Work required: Gather every line in the records below that contains the word "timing".

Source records
*** Begin section ***
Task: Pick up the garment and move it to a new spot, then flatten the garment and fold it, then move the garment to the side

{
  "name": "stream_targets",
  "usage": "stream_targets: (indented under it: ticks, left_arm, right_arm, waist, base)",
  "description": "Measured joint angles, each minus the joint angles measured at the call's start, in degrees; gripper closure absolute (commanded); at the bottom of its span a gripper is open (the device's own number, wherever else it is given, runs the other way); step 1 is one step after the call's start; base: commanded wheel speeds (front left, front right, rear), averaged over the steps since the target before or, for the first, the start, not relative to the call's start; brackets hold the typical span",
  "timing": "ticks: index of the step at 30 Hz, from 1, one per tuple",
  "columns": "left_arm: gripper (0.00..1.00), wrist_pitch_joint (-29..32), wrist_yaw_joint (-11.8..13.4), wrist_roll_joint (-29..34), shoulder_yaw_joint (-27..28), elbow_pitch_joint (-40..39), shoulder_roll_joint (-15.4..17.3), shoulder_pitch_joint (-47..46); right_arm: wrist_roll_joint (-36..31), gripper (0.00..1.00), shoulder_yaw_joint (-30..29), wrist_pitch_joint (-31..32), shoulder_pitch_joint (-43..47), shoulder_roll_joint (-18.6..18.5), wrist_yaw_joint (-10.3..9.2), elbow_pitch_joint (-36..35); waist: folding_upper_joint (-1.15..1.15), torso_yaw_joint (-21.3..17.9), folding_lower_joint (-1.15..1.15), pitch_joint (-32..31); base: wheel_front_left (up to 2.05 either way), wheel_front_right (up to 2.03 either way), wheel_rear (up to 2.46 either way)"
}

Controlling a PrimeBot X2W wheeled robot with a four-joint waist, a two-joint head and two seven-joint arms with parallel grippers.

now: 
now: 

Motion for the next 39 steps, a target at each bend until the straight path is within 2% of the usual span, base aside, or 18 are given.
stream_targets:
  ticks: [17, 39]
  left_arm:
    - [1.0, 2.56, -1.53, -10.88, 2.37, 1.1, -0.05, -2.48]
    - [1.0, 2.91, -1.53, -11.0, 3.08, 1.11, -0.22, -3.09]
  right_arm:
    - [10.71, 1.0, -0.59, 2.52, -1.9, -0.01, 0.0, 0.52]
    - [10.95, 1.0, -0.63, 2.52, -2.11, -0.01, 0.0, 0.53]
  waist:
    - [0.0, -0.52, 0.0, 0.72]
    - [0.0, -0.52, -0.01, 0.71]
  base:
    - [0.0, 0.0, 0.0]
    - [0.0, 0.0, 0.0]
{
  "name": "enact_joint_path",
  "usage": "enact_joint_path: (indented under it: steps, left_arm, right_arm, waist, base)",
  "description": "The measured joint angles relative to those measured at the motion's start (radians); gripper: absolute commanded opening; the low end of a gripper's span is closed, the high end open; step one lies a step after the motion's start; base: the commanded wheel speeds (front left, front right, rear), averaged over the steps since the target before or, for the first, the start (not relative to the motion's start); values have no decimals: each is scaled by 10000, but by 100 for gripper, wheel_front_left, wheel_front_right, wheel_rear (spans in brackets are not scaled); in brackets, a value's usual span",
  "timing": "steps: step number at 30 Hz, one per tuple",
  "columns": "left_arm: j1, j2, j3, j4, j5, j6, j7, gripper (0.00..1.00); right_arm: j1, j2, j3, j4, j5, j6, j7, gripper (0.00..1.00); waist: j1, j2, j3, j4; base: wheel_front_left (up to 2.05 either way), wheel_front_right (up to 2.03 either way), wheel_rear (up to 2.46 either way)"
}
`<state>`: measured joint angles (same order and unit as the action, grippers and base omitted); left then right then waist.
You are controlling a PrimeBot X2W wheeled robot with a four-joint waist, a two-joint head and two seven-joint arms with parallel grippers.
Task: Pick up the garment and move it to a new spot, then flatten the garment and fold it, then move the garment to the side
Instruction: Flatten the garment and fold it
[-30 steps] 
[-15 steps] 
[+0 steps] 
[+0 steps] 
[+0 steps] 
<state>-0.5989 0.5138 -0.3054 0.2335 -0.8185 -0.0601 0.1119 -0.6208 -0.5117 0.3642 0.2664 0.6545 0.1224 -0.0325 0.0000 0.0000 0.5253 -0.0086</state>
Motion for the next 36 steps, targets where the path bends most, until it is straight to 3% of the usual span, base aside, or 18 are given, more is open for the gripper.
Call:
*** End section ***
Written solution:
  "timing": "ticks: index of the step at 30 Hz, from 1, one per tuple",
  "timing": "steps: step number at 30 Hz, one per tuple",

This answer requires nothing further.